3 techniques pour poser les briques de parement

Gros œuvre, Méthodes de construction, Revêtements de façade

La façade est la première chose que l’on aperçoit lorsqu’on vient vous rendre visite. C’est en quelque sorte la carte de visite de votre maison. La manière dont les briques de parement ont été posées a donc toute son importance. Voici 3 techniques régulièrement employées.

La maçonnerie traditionnelle

À l’origine, les maçons employaient très souvent cette méthode de pose. Sa caractéristique ? La forte visibilité des joints entre les briques – le joint peut en effet couvrir jusqu’à 25% de la façade. Avec son épaisseur de 10 à 12 mm, c’est lui qui va déterminer en grande partie l’apparence de la maçonnerie. Il ne vaut mieux donc pas choisir un joint aléatoirement : pensez à harmoniser la couleur du joint et la teinte de la brique. Un joint plus clair va par exemple accentuer la couleur de la brique (plus foncée). À l’inverse, un joint foncé donne un aspect sombre à votre façade. En utilisant la même teinte de joint et de brique, vous faites ressortir l’intensité de la couleur.

Il existe désormais des briques à maçonner de manière traditionnelle qui présentent un joint mince de 4 à 5 mm. Ce résultat visuel est rendu possible par l’évidement d’une partie de la brique afin d’y poser la couche de mortier nécessaire. Les avantages : on respecte la pose traditionnelle et les briques ne nécessitent plus de rejointoiement ultérieur.

La maçonnerie collée

Depuis plusieurs années déjà, la visibilité du joint n’a plus autant d’importance en maçonnerie. Dans le cas du collage, par exemple, les briques de parement sont collées entre elles grâce à du mortier-colle. Résultat ? L’absence des joints donne l’impression que les briques ont simplement été superposées. Cela met la façade en évidence.

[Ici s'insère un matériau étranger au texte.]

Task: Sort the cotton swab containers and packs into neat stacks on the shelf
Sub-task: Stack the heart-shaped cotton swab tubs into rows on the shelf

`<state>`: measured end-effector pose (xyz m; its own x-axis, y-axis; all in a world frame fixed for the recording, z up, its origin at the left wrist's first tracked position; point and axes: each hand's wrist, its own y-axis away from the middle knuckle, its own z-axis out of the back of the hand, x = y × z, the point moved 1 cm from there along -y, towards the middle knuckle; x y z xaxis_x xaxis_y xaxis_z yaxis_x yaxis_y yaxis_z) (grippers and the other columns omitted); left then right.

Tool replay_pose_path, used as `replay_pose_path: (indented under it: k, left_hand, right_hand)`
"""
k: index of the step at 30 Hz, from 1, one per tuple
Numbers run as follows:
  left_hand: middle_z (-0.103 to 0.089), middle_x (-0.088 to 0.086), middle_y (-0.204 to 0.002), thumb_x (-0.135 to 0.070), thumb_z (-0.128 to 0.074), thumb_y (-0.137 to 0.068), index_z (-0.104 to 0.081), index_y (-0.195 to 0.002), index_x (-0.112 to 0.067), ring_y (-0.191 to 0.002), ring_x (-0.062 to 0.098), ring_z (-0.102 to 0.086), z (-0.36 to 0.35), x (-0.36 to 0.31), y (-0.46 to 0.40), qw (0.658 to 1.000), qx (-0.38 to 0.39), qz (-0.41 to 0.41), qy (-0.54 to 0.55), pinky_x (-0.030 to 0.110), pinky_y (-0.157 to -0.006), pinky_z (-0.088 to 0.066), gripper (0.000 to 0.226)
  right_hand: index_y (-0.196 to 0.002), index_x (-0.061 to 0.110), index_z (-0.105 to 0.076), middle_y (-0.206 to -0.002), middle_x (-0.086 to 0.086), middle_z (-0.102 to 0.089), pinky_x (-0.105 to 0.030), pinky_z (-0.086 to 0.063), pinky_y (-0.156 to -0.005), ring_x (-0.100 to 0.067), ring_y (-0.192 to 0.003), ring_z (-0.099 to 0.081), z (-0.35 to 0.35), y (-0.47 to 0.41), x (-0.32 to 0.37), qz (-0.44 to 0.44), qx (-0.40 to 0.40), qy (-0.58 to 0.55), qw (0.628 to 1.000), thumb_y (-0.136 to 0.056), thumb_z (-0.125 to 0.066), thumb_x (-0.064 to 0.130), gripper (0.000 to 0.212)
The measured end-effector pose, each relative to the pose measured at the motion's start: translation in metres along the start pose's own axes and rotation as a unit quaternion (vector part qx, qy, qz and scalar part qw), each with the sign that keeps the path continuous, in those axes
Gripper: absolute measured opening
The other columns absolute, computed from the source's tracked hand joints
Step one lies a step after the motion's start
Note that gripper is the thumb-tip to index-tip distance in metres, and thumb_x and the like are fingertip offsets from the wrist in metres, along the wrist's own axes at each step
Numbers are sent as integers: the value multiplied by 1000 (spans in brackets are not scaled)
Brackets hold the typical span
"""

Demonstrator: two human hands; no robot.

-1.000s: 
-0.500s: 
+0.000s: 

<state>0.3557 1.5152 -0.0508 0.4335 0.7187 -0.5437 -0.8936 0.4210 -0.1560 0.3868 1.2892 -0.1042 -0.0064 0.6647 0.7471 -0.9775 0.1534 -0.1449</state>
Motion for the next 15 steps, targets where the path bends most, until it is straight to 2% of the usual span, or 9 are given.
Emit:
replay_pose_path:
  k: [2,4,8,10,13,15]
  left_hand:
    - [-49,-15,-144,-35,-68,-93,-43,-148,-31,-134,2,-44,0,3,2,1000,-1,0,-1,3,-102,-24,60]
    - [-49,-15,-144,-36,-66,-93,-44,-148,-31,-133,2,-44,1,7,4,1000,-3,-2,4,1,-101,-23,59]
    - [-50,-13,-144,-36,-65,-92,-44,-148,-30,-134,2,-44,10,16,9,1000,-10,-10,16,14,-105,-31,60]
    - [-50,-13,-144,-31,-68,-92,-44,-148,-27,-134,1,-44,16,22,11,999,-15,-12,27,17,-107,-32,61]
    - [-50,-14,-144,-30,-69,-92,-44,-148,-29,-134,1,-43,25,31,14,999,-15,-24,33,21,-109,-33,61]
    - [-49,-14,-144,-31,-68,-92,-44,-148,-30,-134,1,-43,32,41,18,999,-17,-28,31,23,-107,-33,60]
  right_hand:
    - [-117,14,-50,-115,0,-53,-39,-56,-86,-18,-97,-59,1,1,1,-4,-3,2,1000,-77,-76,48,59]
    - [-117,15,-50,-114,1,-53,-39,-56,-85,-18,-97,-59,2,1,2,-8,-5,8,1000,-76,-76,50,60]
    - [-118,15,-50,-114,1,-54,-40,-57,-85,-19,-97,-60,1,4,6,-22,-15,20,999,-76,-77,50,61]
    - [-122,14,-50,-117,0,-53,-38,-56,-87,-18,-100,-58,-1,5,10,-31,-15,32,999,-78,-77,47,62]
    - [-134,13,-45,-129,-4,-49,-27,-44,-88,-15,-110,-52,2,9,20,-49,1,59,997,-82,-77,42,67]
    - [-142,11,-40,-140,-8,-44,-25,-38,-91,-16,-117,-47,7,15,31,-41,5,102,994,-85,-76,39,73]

Le mortier-colle est appliqué à l’aide d’un pistolet ou d’une poche à douille. La hauteur de joint idéale pour le collage est de 5 mm. Les murs encollés présentent trois avantages non négligeables : pas d’efflorescence (des sels de sodium ou potassium s’accumulent sous forme de cristaux et forment des taches blanches à la surface des parements en briques), pas de tartre et une durabilité élevée.

La maçonnerie à joints minces

La maçonnerie à joints minces est une alternative au collage. Il s’agit ici d’un mortier spécial appliqué à l’aide d’une petite truelle. En matière de composition, ce mortier se situe entre un mortier-colle et un simple mortier-ciment. Il est appliqué en retrait (le joint est donc creux) et les murs ne sont plus rejointoyés.

La hauteur de joint est généralement de 5 à 8 mm. Or, plus le joint est fin, plus l’effet visuel obtenu est intense. Dans ce cas-ci, les briques de parement et leur couleur sont accentuées. Cette technique convient mieux que le collage pour assembler, avec des joints minces, des briques présentant un format irrégulier.